Réaction du Réseau Action Climat.

Au lendemain de la COP24 et au bout de longues heures de négociations, les Etats membres de l’Union, le Parlement, et la Commission européenne, ont trouvé un accord sur les futures normes de réduction des émissions de CO2 des véhicules légers qui s’appliqueront après 2020. Cet accord, qui acte une trajectoire de réduction des émissions pour les voitures de 15 % en 2025 et 37,5 % en 2030, – et seulement 31 % pour les camionnettes ; associée à des seuils cibles de ventes optionnels de véhicules électriques ou hybrides de 15% et 35%, reste très insuffisant face aux efforts requis pour respecter l’accord de Paris. Il est également largement affaibli par l’absence de réelle prise en compte des émissions en conditions réelles de conduite avant 2030.

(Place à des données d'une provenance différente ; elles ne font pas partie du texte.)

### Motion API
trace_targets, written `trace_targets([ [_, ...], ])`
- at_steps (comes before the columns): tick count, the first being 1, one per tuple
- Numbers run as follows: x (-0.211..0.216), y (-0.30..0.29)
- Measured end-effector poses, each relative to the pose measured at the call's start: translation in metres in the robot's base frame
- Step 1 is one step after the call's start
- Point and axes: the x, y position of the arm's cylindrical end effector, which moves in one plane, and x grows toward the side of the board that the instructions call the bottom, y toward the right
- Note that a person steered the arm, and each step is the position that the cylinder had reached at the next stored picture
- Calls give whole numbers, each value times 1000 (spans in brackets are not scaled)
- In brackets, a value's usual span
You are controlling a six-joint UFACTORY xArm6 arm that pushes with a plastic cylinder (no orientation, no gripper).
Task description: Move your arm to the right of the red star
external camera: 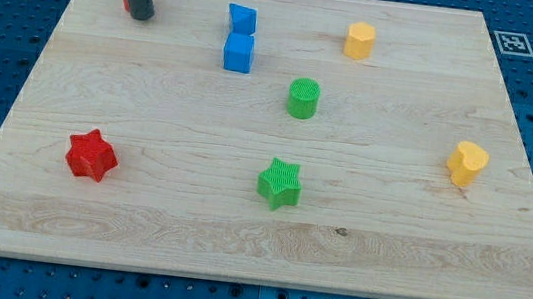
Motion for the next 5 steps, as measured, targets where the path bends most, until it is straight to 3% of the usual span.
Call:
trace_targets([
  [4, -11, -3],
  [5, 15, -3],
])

Le Réseau Action Climat et ses associations déplorent l’évolution de la position française qui a concédé aux constructeurs des dérogations allant à l’encontre de son niveau d’ambition initial, et de l’intérêt des citoyens français et européens.

La sortie accélérée des énergies fossiles dans les transports reste un impératif climatique, sanitaire, et de pouvoir d’achat. Au-delà de l’impérieuse nécessité de diversifier les moyens de transports, il reste donc urgent pour la France d’obliger les constructeurs à prendre de réelles mesures de transition pour la mise sur le marché de véhicules beaucoup plus économes en énergie et moins polluants. La France doit prendre ses responsabilités dans le cadre de la future loi d’orientation des mobilités en gravant dans le marbre la fin de ventes des voitures diesel et de l’essence et ce à horizon 2030, et afin de tenir les engagements pris lors de l’accord de Paris de limiter la hausse des températures à 1,5 °C autant que possible.